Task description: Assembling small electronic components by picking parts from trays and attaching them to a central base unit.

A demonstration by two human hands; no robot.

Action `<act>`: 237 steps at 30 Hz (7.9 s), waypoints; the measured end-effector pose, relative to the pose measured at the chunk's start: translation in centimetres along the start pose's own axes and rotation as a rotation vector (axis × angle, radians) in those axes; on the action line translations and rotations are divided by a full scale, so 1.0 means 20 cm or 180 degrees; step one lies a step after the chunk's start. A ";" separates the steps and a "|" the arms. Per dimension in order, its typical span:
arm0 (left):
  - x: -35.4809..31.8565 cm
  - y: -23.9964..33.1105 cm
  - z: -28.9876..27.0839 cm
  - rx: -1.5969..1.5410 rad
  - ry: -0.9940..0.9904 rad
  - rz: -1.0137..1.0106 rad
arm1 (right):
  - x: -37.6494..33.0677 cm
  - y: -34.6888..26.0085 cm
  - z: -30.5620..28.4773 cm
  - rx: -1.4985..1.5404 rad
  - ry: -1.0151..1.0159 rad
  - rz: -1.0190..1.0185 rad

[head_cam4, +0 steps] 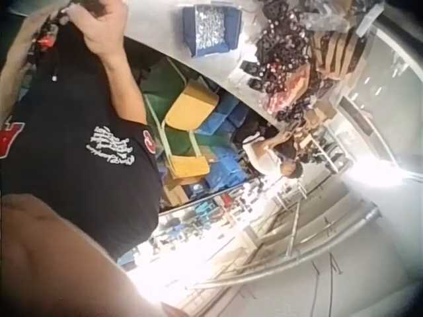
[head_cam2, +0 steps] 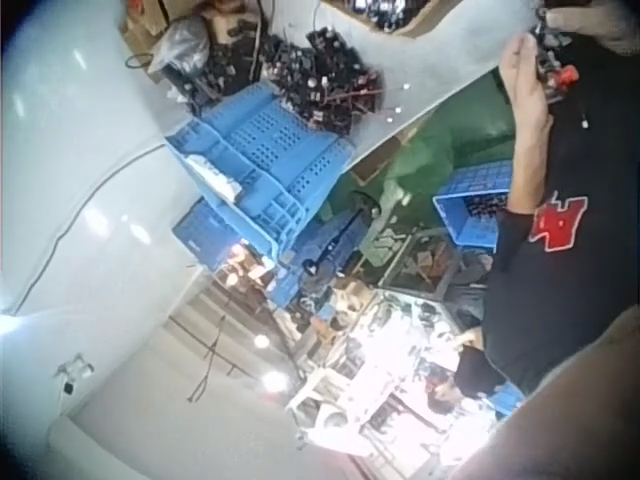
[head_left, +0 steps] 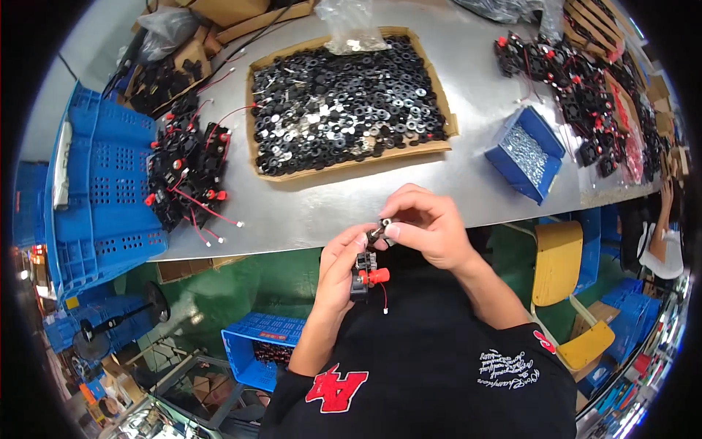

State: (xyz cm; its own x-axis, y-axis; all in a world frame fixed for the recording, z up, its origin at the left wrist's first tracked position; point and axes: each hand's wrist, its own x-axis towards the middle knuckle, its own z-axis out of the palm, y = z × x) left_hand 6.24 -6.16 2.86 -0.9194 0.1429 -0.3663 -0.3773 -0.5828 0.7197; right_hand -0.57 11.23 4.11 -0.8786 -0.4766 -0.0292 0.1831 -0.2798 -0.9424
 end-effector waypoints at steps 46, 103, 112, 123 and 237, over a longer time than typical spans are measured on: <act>0.04 0.02 0.20 0.1023 -0.0419 0.0115 | -0.28 0.10 -0.12 0.0807 0.0710 0.0557; 0.02 -0.02 0.10 0.0735 -0.0437 -0.0500 | -0.20 0.04 -0.06 -0.2107 0.1020 -0.0926; -0.04 0.05 0.05 0.0673 -0.0110 -0.0411 | 0.41 -0.11 -0.32 -0.4560 0.1350 -0.0866; -0.04 0.12 0.12 0.0806 0.0306 -0.0310 | 0.47 -0.18 -0.28 -0.4807 0.0570 -0.0669; 0.00 0.06 0.13 0.1416 0.0523 0.0037 | -0.05 -0.06 0.01 -0.0442 0.0387 0.0758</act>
State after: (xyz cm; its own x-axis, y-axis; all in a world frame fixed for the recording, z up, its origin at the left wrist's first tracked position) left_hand 5.49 -4.73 5.17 -0.9077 -0.0109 -0.4195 -0.4109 -0.1792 0.8939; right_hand 0.13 11.81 5.34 -0.8661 -0.4095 -0.2868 0.3358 -0.0515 -0.9405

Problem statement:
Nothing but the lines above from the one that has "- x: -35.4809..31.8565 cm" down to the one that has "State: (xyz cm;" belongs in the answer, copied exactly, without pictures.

Your solution:
  - x: -35.4809..31.8565 cm
  - y: -23.9964..33.1105 cm
  - z: -28.9876..27.0839 cm
  - rx: -1.5969..1.5410 rad
  - ry: -0.9940..0.9904 rad
  - rz: -1.0137..1.0106 rad
arm1 (right):
  - x: -37.6494..33.0677 cm
  - y: -34.6888..26.0085 cm
  - z: -30.5620..28.4773 cm
  - rx: -1.4985..1.5404 rad
  - ry: -1.0151..1.0159 rad
  - rz: -1.0190..1.0185 rad

[head_cam4, +0 steps] 
[head_cam2, +0 steps] 
[head_left, +0 steps] 

State: (xyz cm; its own x-axis, y-axis; all in a world frame fixed for the recording, z up, its origin at the left wrist's first tracked position; point and axes: each hand's wrist, its own x-axis towards the middle knuckle, its own z-axis out of the palm, y = z × x) left_hand 6.24 -6.16 2.86 -0.9194 0.1429 -0.3663 -0.3773 -0.5828 0.7197; right_hand -0.57 11.23 4.11 -0.8786 -0.4766 -0.0292 0.1831 -0.2798 -0.9424

Exercise complete, with nothing further to add.